Construed in the light most favorable to Plaintiff (and taken as true), Plaintiff sufficiently alleges that he engaged in a protected activity under Title IX and, after doing so, Defendants took retaliatory action against him. Specifically, Plaintiff alleges that he reported the blackmail and requested that Coppin State “conduct its own review of the harassment, sexual assault and black mail” and that he suffered an adverse action as a result when he was deprived of his tuition and housing funding. (ECF No. 14 ¶¶ 49, 99.)
The Motion will be denied as to Count VI (Title IX - sexual harassment; and retaliation) as against Coppin State, USM, and the State of Maryland, and granted as against Dixon and Carter.

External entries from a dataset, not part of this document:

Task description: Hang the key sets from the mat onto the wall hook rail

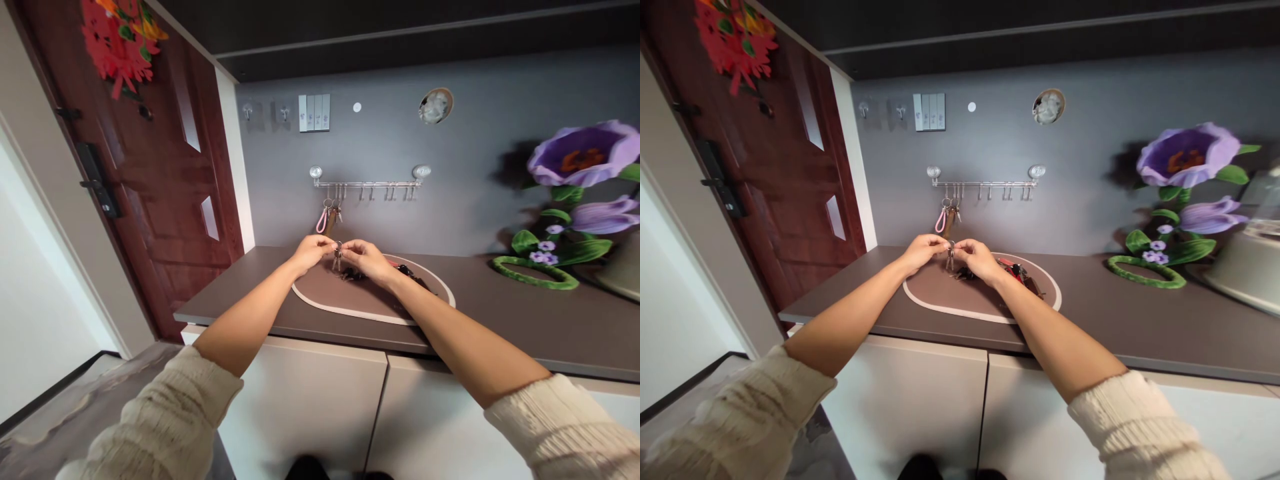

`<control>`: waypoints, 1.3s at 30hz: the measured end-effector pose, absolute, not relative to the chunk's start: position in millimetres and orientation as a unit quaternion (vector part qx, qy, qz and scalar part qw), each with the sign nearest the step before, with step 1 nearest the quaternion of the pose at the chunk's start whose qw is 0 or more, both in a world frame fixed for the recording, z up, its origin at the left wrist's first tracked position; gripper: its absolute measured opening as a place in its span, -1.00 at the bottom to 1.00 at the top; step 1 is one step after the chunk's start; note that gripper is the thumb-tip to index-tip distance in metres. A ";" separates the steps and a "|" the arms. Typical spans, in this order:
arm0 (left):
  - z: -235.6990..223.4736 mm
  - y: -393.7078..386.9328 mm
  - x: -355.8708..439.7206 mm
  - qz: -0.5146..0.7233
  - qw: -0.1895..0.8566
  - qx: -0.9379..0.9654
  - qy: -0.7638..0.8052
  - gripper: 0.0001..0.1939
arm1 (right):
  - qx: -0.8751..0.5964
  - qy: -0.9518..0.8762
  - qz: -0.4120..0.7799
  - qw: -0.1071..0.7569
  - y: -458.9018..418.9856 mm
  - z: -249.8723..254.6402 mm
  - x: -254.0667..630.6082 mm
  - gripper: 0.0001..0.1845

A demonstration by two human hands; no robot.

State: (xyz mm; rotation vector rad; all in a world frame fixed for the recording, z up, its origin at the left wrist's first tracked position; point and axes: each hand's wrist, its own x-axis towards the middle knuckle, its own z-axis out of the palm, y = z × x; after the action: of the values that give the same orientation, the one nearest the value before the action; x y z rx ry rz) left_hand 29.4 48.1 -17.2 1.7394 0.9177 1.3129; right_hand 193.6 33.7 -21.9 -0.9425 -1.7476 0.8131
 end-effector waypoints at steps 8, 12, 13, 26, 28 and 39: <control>-18.6 48.0 34.1 0.524 0.433 0.650 0.341 -0.70 | -0.362 -0.704 0.325 0.517 40.0 -25.2 195.7 -0.67; -18.9 47.4 36.5 0.527 0.421 0.651 0.349 -0.65 | -0.361 -0.707 0.314 0.521 37.2 -24.4 194.5 -0.66; -19.0 47.3 37.5 0.529 0.417 0.651 0.349 -0.65 | -0.361 -0.704 0.313 0.525 36.6 -23.8 193.7 -0.66; 18.4 52.5 59.3 0.549 0.359 0.659 0.368 -0.78 | -0.367 -0.669 0.247 0.597 44.5 9.8 194.7 -0.75; 20.9 56.2 62.9 0.565 0.352 0.651 0.365 -0.75 | -0.368 -0.672 0.234 0.598 50.2 18.0 195.8 -0.78; -10.9 68.5 47.5 0.471 0.085 0.728 0.491 -0.61 | -0.386 -0.565 0.357 0.635 80.8 46.8 188.1 -0.93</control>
State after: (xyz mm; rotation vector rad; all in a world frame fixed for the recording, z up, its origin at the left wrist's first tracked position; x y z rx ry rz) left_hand 47.5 68.5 -10.9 2.1715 1.4637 1.4040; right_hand 188.1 80.8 46.8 -0.8826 -1.2912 0.8167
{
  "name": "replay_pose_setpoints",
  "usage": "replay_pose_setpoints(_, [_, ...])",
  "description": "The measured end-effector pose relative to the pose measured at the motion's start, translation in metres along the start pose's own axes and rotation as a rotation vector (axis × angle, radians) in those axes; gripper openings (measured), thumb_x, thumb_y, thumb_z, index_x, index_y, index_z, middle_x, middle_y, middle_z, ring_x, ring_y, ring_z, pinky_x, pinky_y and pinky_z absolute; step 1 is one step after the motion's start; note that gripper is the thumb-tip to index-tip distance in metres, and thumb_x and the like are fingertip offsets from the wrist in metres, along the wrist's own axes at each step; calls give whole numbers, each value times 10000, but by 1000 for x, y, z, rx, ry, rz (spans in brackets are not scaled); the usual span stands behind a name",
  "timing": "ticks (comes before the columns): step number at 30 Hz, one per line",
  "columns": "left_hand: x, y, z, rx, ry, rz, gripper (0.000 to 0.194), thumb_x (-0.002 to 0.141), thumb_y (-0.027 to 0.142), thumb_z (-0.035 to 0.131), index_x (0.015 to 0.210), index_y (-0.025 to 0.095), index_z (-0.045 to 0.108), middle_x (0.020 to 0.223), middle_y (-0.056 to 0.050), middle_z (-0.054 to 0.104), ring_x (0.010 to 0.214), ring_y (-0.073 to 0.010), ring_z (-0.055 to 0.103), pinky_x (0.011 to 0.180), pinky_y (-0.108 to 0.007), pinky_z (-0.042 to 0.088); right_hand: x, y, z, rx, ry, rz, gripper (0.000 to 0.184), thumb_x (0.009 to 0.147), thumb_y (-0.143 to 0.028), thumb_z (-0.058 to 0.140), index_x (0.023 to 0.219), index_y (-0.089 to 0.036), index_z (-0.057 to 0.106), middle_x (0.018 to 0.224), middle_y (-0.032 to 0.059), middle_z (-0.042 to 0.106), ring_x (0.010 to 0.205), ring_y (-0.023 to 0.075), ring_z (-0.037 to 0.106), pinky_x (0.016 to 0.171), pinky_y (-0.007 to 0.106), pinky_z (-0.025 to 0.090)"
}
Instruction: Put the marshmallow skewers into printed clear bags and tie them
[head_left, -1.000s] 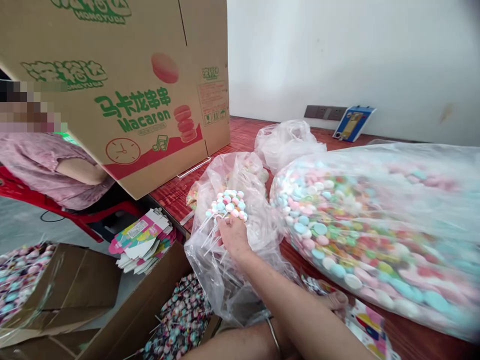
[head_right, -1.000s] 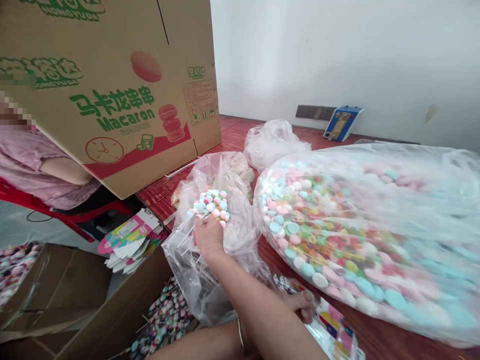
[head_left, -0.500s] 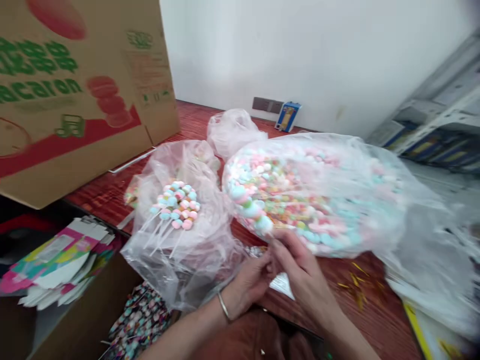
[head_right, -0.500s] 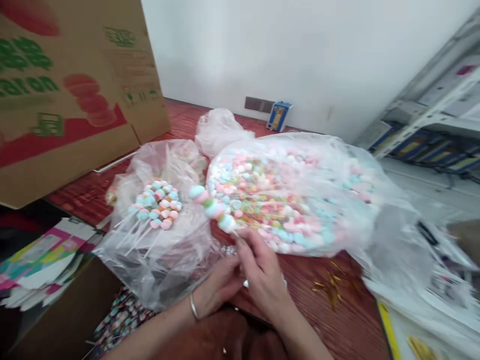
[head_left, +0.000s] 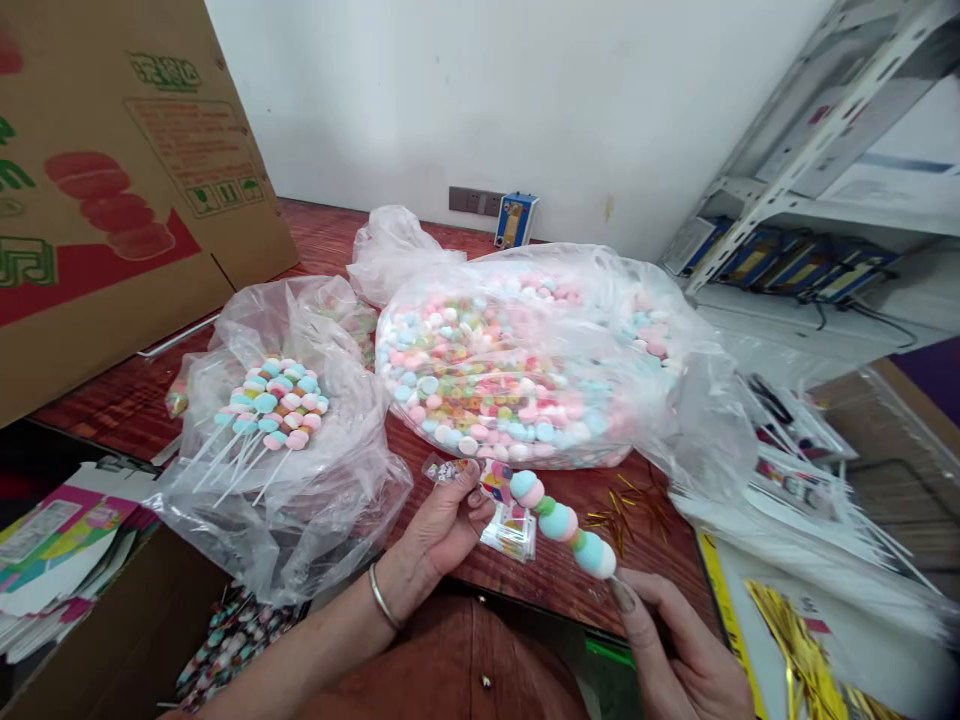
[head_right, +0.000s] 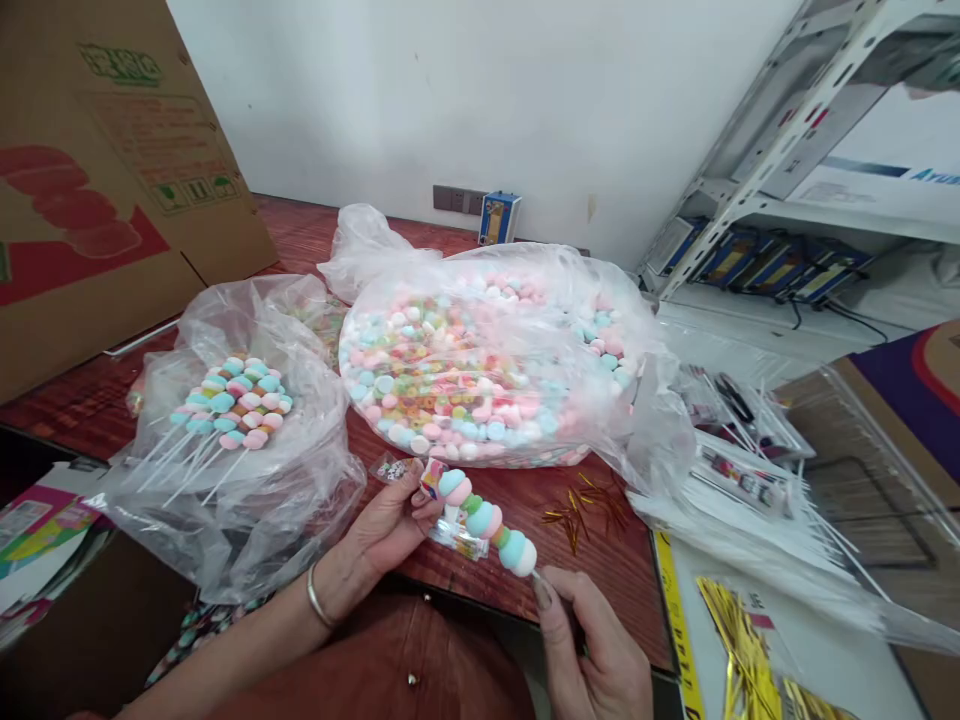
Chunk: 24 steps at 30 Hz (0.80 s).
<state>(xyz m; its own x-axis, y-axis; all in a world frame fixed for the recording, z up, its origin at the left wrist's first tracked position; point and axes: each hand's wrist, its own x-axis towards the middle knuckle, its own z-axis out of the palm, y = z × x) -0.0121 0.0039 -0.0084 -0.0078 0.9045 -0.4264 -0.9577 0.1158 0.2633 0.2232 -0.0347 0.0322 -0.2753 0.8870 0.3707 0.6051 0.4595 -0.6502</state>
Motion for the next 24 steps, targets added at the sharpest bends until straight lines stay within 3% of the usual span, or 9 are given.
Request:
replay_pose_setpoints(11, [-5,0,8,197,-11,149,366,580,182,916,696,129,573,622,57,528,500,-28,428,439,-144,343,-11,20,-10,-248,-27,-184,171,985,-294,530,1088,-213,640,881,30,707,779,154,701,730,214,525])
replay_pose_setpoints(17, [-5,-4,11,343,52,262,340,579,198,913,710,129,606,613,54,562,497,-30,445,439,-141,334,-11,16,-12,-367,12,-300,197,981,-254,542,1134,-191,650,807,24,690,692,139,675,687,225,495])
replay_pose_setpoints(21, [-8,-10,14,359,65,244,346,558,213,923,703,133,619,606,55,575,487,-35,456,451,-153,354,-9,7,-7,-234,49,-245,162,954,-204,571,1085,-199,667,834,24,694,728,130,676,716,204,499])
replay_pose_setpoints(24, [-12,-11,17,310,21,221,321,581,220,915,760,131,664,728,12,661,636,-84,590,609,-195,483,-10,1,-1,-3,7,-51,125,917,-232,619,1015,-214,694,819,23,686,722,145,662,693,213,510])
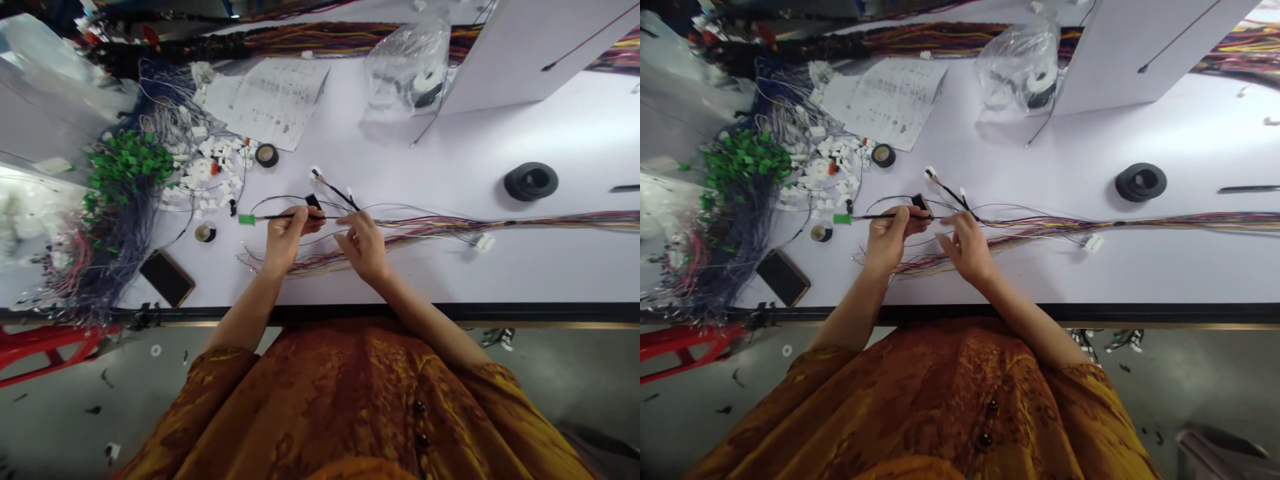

4. Respondeat Superior (Count VII)
Defendants argue, and Plaintiff appears to concede, that Plaintiff's respondent superior claim is subject to dismissal because is not an independent, cognizable cause of action. (ECF No. 16 at 26-27.) The court agrees. See Sterling v. Ourisman Chevrolet of Bowie Inc., 943 F.Supp.2d 577, 601 (D. Md. 2013) (“[R]espondeat superior is not a separate cause of action.”); Stewart v. Bierman, 859 F.Supp.2d 754, 768 n.8 (D. Md. 2012) (stating that under Maryland law, “there is no separate cause of action for respondent superior” and that it is instead “a doctrine that imputes liability for a cause of action to a principal”), aff'd sub nom. Lembach v. Bierman, 528 Fed.Appx. 297 (4th Cir. 2013). Accordingly, the Motion will be granted as to Count VII.
V. CONCLUSION
For the reasons set forth herein, by separate order, the Motion (ECF No. 16) will be granted in part and denied in part as follows: granted as to Count I as against Defendants Coppin State, USM, and State of Maryland; granted as to Count II as against Defendants Carter and Dixon; granted as to Count III as against all Defendant movants; granted as to Count VI as against Defendants Carter and Dixon; granted as to Count VII as against all Defendant movants; and denied in all other respects.
Therefore, the case shall proceed as follows:
Count I (Gross Negligence): Defendants Brownlee, Carter, Dixon; 35 Count II (Negligent Hiring and Retention): Defendants Coppin State, USM, State of Maryland; Count III (IIED): Defendant Brownlee; Count V (Breach of Contract): Defendants Coppin State, USM, State of Maryland; and Count VI (Title IX Harassment and Retaliation): Defendants Coppin State, USM, State of Maryland.